Required work >>
Each record that follows is to be duplicated exactly, though its pictures are not.

Available data >>
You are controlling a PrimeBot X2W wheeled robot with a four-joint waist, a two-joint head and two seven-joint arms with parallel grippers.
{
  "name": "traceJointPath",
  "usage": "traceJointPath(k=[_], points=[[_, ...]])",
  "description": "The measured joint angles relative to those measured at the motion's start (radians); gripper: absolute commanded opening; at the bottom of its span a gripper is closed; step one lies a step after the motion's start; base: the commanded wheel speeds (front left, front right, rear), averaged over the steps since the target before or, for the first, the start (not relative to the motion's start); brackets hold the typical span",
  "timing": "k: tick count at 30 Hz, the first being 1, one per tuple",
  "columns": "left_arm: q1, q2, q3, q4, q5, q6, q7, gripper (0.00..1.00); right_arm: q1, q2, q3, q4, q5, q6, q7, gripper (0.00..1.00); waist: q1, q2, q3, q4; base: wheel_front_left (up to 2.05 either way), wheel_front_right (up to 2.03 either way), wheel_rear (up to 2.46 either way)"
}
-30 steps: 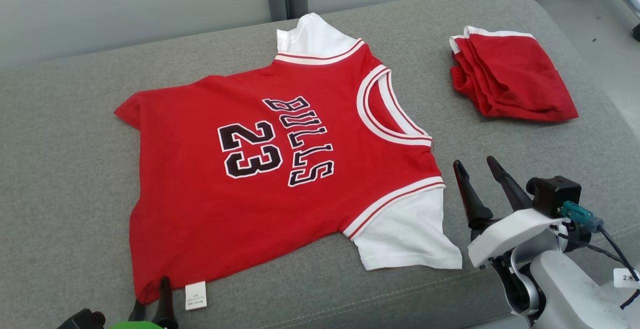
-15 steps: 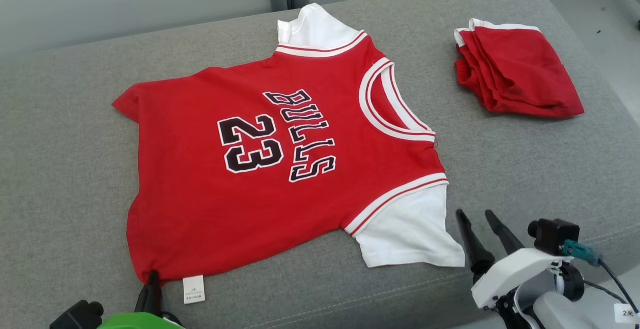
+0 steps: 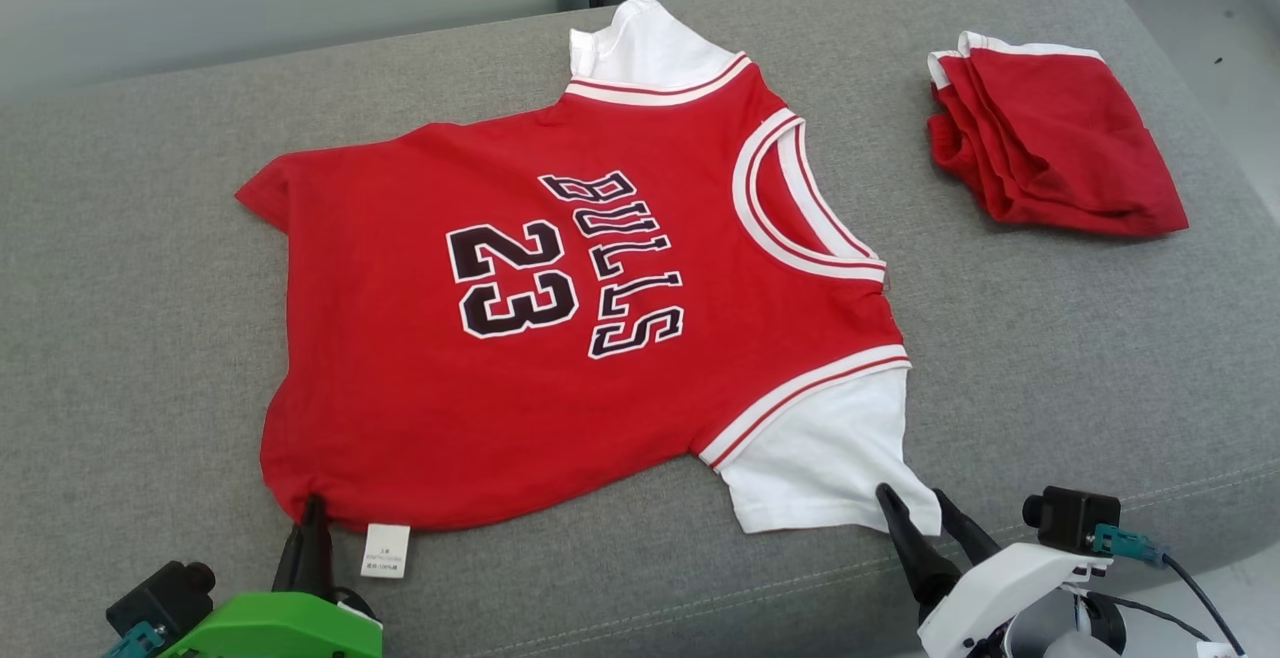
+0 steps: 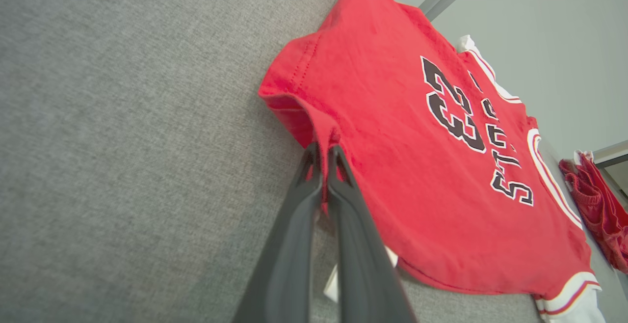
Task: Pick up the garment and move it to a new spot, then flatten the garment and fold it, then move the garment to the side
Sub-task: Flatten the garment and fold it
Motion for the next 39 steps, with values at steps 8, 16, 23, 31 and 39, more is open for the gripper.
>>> traceJointPath(k=[8,16,23,31,39], points=[[0.0,0.0,-0.001,0.001,0.004,0.0,-0.009,0.0,-0.003,0.009,0.007,0.028,0.015,0.016,0.008,0.16,0.0,0.0,0.001,0.0,0.0,0.0,0.0],[0.0,0.0,0.001,0.001,0.007,0.0,-0.017,0.0,-0.015,0.015,0.003,0.024,0.065,0.033,0.012,0.0,0.0,0.0,-0.006,-0.001,0.0,0.0,0.0],[-0.001,0.0,0.014,-0.019,0.007,-0.009,-0.021,0.0,-0.037,0.008,-0.034,-0.045,0.139,0.037,0.012,0.0,0.0,0.0,-0.017,-0.005,0.0,0.0,0.0],[-0.045,0.0,0.0,-0.043,0.039,-0.018,-0.021,0.0,-0.084,-0.002,-0.048,-0.112,0.213,0.042,0.029,0.0,0.0,0.0,-0.029,-0.009,0.0,0.0,0.0],[-0.136,0.011,-0.018,-0.034,0.069,-0.014,-0.002,0.0,-0.186,-0.034,-0.053,-0.128,0.236,0.042,0.081,0.0,0.0,0.0,-0.018,-0.002,0.0,0.0,0.0]])
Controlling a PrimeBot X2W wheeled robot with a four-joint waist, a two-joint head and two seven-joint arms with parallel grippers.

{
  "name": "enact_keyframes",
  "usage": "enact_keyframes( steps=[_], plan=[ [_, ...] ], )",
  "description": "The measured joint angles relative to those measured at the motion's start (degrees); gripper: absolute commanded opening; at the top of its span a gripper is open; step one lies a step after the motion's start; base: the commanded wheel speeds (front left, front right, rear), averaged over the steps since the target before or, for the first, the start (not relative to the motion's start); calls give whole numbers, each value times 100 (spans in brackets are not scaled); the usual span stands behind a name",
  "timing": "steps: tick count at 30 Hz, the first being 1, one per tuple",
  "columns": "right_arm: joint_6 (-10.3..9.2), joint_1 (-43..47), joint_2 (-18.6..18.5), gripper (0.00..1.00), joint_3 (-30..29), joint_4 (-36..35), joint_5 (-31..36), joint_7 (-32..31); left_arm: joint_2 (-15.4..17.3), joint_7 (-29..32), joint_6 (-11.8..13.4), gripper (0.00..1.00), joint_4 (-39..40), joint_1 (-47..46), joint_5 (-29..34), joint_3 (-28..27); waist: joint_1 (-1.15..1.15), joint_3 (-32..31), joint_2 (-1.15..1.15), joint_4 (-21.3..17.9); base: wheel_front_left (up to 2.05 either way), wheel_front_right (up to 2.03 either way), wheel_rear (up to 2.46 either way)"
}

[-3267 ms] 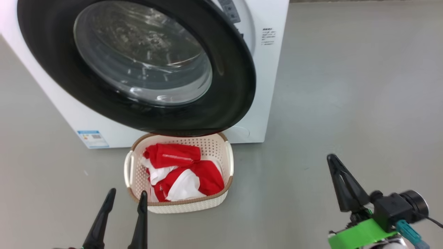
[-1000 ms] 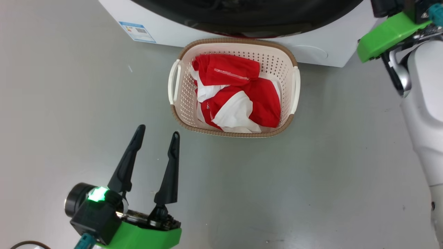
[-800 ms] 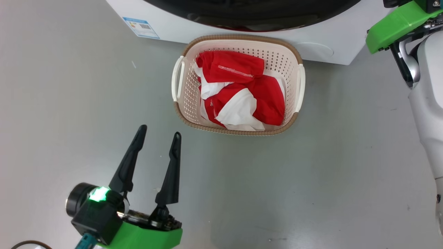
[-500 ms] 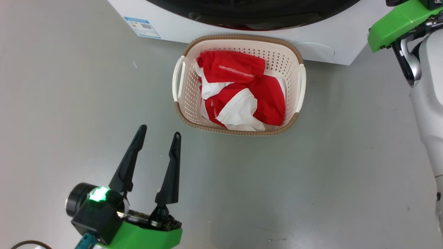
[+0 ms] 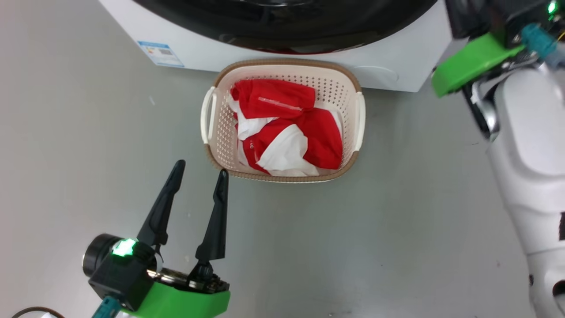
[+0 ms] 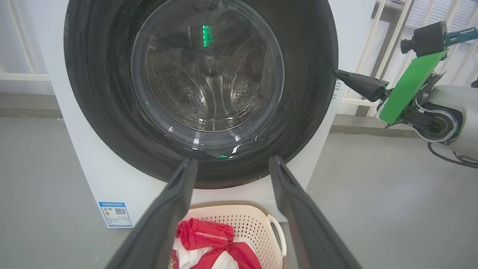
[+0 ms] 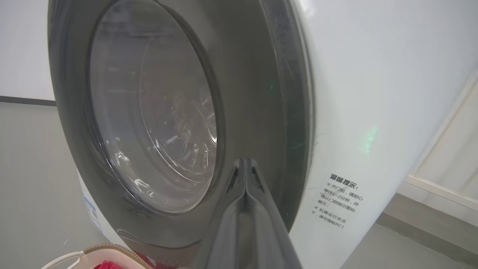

Reply >>
You are controlling a PrimeBot X2W wheeled robot with a four-joint waist, a two-joint head and two seven-joint arms with parallel grippers.
{
  "name": "traceJointPath",
  "usage": "traceJointPath(k=[_], points=[[_, ...]])",
  "description": "The measured joint angles relative to those measured at the motion's start (radians); gripper: absolute commanded opening; at the bottom of its span a gripper is closed; step one lies a step after the motion's start; base: the commanded wheel speeds (front left, front right, rear), averaged over the steps since the target before or, for the first, the start (not relative to the motion's start); brackets hold the typical span",
  "timing": "k: tick count at 30 Hz, the first being 1, one per tuple",
  "columns": "left_arm: q1, q2, q3, q4, q5, q6, q7, gripper (0.00..1.00); right_arm: q1, q2, q3, q4, q5, q6, q7, gripper (0.00..1.00); waist: q1, q2, q3, q4; base: wheel_front_left (up to 2.05 either way), wheel_front_right (up to 2.03 either way), wheel_rear (up to 2.46 either way)"
}
-30 steps: 
-15 steps: 
+0 steps: 
+0 steps: 
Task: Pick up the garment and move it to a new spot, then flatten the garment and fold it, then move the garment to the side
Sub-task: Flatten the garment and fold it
Motion for the next 39 steps, with values at steps 8, 16, 23, 31 and 39, more is open for the gripper.
>>> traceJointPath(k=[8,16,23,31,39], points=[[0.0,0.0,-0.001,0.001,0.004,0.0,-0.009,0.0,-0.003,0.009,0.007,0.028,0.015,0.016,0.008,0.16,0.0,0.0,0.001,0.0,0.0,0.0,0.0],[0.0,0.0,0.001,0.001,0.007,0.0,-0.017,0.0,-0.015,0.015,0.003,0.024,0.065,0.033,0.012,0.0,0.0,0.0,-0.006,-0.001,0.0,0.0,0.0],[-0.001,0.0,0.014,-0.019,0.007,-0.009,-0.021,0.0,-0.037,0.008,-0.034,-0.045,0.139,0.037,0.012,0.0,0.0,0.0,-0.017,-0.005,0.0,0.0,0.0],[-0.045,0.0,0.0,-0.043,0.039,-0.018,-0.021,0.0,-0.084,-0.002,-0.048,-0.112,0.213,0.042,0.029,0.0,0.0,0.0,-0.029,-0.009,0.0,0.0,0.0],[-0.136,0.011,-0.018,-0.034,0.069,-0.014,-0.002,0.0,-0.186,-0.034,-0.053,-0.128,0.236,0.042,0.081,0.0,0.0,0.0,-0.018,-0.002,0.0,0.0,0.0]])
Controlling a PrimeBot X2W wheeled robot with a four-joint waist, a two-joint head and two seven-joint arms with parallel grippers.

{
  "name": "enact_keyframes",
  "usage": "enact_keyframes( steps=[_], plan=[ [_, ...] ], )",
  "description": "The measured joint angles relative to those measured at the motion's start (degrees); gripper: absolute commanded opening; at the top of its span a gripper is open; step one lies a step after the motion's start; base: the commanded wheel speeds (front left, front right, rear), averaged over the steps since the target before or, for the first, the start (not relative to the motion's start); calls give whole numbers, each value times 100 (spans in brackets are not scaled); the usual span stands behind a name",
  "timing": "steps: tick count at 30 Hz, the first being 1, one per tuple",
  "columns": "right_arm: joint_6 (-10.3..9.2), joint_1 (-43..47), joint_2 (-18.6..18.5), gripper (0.00..1.00), joint_3 (-30..29), joint_4 (-36..35), joint_5 (-31..36), joint_7 (-32..31); left_arm: joint_2 (-15.4..17.3), joint_7 (-29..32), joint_6 (-11.8..13.4), gripper (0.00..1.00), joint_4 (-39..40), joint_1 (-47..46), joint_5 (-29..34), joint_3 (-28..27); waist: joint_1 (-1.15..1.15), joint_3 (-32..31), joint_2 (-1.15..1.15), joint_4 (-21.3..17.9); base: wheel_front_left (up to 2.05 either way), wheel_front_right (up to 2.03 either way), wheel_rear (up to 2.46 either way)"
}

[-3267 ms] 
[-1000 ms] 
[-800 ms] 
[-500 ms] 
[+0 ms] 
[+0 ms] 
[+0 ms] 

That is the entire output.